The potential enrichment provided by e-learning occurs in several ways, including:

  • access to searchable repositories of online resources—text, simulations, syntheses of great questions and answers, important elements of tradecraft, and insights from communities of practice;
  • new, richer means and patterns of interactivity between and among learners, faculty, mentors and other experts; the metaphor for distance learning is program delivery, while the metaphor for e-learning is interactivity;
  • genuinely new learning experiences based on the combination of physical and virtual resources and interactivity (so-called “blended learning”);
  • deep learning experiences that develop conditionalized and contextualized knowledge and the ability to reflect on one’s level of understanding, through communities of inquiry and/or communities of practice; and
  • use of knowledge management tools to capture explicit and tacit knowledge, bring just-in-time knowledge into learning experiences, add value to learning experiences, and increase the efficiency/ reduce the cost of learning content.

Put simply, tomorrow’s successful learning enterprises will use e-knowledge to add value to learning activities, create new experiences for learners, enhance the efficiency of learning and content aggregation, and reduce the unit costs of learning content and interactivity.

As Van B. Weigel points out, e-learning uses the unique capability of the Internet to extend the reach (number of learners reached) and the richness (quality, depth, and scope) of learning.
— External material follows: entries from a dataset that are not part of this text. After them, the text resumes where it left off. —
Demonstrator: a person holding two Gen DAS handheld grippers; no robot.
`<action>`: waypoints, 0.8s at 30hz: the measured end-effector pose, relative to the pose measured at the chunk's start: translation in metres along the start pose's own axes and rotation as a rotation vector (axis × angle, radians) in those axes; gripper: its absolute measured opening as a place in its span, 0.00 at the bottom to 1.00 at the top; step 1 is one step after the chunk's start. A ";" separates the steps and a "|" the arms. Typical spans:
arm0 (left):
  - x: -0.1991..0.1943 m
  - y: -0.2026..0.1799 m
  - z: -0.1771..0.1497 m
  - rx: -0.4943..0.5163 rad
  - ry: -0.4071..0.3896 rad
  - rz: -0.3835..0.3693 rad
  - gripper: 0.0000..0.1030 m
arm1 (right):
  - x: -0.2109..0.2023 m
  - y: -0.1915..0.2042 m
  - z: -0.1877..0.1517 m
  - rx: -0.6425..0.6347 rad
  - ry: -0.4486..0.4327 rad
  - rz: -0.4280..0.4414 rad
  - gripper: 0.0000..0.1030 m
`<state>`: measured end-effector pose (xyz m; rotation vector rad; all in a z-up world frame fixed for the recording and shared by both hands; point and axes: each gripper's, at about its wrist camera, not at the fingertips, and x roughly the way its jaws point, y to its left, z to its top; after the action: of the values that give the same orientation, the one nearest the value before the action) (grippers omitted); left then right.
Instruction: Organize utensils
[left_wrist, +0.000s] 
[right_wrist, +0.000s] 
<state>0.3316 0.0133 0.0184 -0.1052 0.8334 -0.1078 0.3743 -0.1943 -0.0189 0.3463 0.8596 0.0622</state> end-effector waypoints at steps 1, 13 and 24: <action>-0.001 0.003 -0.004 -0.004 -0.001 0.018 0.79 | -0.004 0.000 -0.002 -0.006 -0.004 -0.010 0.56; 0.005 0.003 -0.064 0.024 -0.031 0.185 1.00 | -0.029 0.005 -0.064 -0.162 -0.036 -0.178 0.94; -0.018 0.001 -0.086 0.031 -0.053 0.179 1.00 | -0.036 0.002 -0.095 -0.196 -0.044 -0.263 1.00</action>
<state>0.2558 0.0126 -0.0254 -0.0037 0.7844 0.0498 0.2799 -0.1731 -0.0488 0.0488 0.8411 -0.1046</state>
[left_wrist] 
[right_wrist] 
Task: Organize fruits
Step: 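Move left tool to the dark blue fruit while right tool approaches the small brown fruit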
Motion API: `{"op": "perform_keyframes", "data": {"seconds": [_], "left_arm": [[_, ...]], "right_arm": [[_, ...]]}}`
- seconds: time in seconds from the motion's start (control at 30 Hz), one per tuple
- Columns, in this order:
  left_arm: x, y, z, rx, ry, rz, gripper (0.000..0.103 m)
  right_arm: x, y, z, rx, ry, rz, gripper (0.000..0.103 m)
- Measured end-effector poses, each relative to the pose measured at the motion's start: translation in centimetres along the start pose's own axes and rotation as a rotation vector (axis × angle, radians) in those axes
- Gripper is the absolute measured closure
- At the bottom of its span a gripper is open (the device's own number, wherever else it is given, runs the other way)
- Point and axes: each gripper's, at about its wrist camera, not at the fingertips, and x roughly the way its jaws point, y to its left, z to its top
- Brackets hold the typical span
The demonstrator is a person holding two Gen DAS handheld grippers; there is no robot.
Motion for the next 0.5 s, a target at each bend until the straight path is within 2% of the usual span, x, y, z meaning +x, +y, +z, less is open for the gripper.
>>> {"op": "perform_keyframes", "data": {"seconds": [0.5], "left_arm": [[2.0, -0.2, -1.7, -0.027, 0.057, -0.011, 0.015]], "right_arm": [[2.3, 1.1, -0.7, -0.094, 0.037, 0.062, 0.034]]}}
Technology should enrich the experience of learning. e-Learning technologies may save some costs and add a measure of convenience, but if they do not deepen the learning experiences of students, they are not worth much.

Van B. Weigel, 2002

e-Learning will create a new range of learning experiences that will be fused with work, discovery, recreation, commerce, contemplation, and other activities. The new e-learning enterprise will develop (and require) new practices and standards for learning content, scalable models for learningware, and reinvention of traditional models for classroom and distance learning. The first wave of these reinventions is underway today.


Will e-learning change everything? No, not literally. Some of the patterns and cadences of traditional learning experiences will continue in some settings, although with greater efficiency and with some new experiences for traditional learners. But e-knowledge will enable truly new experiences in deploying and repurposing information and knowledge resources in learning, application, and enterprise decision making. It will also facilitate new kinds of interactivity through which personalized knowledge and insight can be shared and developed.

e-Learning will lose its identity
as a distinct, take-time-out-for-it activity. As it does, e-learning
and e-knowledge management infrastructures and activities will be more closely linked. Ultimately, they will be fused. All e-learning and e-knowledge management activities will become fast, fluid, flexible, and fused.


Changing the Elements of Learning. The imperatives of the Knowledge and Service Economy are changing all of the elements of learning. The core change in learning in the Knowledge and Service Economy is that learning is tied directly, immediately, and explicitly to the performance of individuals, teams, communities of practice, and the enterprise. Knowledge Age learning is driven by performance enhancement and immediate contribution to the organization’s bottom line. This is a profound change from the traditional vision of learning as a developer of human capital.